Immigration

Family-based Petitions

  • I-130, Petition for Alien Relative

    • This application establishes that a valid family relationship exists between a U.S. citizen or green card holder and a person seeking a green card. A petitioner can be a US Citizen or U.S. Legal Permanent Resident Parent or spouse, U.S. Citizen child over 21 years old, or U.S. Citizen sibling.

  • I-485, Application to Register Permanent Residence or Adjust Status.

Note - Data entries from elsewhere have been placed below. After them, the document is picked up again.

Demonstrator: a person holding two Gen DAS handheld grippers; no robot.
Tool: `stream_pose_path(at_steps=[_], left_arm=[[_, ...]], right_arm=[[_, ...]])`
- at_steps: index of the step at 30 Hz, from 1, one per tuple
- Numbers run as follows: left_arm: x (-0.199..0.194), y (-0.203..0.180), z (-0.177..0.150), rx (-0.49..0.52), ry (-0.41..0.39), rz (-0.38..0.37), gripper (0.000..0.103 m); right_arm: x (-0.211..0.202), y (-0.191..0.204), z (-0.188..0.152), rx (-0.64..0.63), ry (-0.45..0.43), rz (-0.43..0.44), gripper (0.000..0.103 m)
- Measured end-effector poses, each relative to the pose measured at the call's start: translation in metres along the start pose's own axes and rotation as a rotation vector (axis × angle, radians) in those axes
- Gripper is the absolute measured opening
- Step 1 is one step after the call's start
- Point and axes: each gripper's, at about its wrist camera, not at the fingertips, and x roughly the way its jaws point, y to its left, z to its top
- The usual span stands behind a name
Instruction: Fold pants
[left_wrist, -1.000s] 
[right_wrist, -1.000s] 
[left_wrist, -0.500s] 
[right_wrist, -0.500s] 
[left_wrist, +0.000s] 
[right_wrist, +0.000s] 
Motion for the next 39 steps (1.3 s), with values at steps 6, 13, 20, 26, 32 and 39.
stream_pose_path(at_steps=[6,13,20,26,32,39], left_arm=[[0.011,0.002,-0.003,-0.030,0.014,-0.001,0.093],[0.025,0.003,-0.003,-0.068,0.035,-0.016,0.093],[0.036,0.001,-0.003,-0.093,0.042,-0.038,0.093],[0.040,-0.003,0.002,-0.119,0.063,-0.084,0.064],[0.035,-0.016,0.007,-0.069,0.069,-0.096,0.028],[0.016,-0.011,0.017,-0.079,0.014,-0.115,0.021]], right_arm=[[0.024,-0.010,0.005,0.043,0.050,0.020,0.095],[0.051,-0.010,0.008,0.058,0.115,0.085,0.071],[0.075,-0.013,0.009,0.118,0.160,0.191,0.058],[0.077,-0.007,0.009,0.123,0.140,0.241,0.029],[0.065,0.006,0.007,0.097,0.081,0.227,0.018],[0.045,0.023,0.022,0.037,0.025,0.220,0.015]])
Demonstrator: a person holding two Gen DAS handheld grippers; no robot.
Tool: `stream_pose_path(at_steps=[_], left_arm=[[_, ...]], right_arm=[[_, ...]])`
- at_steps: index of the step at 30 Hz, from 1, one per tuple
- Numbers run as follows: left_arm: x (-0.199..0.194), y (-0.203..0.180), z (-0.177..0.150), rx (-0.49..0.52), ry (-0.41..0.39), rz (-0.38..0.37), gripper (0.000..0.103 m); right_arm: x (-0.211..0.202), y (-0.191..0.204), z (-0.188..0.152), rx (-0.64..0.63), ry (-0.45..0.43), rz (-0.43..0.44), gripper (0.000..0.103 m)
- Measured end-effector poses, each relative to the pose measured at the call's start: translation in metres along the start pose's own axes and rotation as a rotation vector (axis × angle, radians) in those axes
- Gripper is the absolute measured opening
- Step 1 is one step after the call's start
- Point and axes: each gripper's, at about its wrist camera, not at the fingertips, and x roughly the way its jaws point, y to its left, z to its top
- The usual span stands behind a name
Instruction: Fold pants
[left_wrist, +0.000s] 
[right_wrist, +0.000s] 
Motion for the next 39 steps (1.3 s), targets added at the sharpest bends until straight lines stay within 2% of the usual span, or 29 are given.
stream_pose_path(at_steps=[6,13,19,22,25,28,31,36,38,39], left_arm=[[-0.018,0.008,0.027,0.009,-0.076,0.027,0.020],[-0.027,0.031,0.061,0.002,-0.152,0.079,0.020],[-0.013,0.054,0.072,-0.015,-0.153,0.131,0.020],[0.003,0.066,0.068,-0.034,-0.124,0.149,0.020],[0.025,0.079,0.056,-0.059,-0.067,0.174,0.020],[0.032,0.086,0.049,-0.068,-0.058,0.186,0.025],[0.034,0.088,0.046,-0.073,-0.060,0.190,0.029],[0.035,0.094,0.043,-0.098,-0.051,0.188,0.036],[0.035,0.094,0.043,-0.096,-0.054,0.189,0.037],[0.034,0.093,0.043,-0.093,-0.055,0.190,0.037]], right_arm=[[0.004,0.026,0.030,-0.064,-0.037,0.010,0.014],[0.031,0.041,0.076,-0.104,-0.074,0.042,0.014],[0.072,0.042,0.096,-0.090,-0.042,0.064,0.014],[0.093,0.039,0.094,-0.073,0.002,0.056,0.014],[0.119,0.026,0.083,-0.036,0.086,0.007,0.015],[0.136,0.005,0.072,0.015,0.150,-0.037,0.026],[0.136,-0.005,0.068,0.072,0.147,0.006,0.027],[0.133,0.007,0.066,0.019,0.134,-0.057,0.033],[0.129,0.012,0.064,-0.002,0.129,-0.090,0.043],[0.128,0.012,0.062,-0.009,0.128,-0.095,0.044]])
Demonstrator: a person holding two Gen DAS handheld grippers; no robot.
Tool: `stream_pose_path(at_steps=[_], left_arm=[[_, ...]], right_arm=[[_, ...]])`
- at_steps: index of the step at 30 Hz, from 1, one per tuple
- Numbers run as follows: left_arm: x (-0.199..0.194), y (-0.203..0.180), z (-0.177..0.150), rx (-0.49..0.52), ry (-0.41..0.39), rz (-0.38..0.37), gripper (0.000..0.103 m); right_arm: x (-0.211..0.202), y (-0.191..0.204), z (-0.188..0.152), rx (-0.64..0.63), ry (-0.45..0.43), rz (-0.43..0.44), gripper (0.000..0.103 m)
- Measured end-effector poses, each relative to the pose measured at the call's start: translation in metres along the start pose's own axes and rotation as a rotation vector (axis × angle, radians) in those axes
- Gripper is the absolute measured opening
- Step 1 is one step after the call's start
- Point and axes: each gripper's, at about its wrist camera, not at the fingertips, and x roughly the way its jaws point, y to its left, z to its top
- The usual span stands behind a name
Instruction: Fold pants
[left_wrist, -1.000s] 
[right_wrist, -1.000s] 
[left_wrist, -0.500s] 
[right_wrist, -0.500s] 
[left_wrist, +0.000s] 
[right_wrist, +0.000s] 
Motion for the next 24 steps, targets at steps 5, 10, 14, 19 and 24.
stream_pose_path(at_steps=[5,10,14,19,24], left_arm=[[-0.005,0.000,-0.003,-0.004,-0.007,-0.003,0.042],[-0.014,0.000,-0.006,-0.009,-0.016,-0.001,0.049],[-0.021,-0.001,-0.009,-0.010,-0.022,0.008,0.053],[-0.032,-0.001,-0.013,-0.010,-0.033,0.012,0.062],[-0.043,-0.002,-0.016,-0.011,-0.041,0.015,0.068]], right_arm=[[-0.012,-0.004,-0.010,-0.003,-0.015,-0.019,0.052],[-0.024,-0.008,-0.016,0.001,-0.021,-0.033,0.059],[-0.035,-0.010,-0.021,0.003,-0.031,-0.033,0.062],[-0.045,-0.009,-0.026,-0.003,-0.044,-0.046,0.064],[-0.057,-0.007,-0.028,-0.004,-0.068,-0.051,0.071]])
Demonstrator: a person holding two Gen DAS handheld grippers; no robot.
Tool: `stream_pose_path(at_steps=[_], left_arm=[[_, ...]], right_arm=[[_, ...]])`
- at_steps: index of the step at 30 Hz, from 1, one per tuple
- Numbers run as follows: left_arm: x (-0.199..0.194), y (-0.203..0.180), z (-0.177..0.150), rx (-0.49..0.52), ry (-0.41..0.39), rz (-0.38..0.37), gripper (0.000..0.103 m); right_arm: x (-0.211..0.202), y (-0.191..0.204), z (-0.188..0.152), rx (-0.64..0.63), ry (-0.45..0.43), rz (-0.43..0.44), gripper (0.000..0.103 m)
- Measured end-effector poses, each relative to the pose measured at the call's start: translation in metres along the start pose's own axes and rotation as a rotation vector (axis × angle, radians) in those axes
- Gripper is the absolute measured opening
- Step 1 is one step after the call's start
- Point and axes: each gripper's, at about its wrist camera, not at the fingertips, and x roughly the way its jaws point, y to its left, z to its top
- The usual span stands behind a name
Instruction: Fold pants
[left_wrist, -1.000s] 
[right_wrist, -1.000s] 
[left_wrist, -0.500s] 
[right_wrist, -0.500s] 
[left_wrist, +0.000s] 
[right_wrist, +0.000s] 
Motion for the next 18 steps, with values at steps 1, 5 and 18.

    • A green card gives the holder the right to remain in the United States indefinitely as a permanent resident. However, there are several options for obtaining lawful permanent residence and some methods are more expedient than others.

  • Consular Process

  • Fiance Visa

 

Stand-Alone Petitions

  • N-400, Citizenship

    • With a thorough understanding of immigration and naturalization laws, our team can advise immigrants and lawful permanent residents regarding what they need to do to remain on the path to citizenship.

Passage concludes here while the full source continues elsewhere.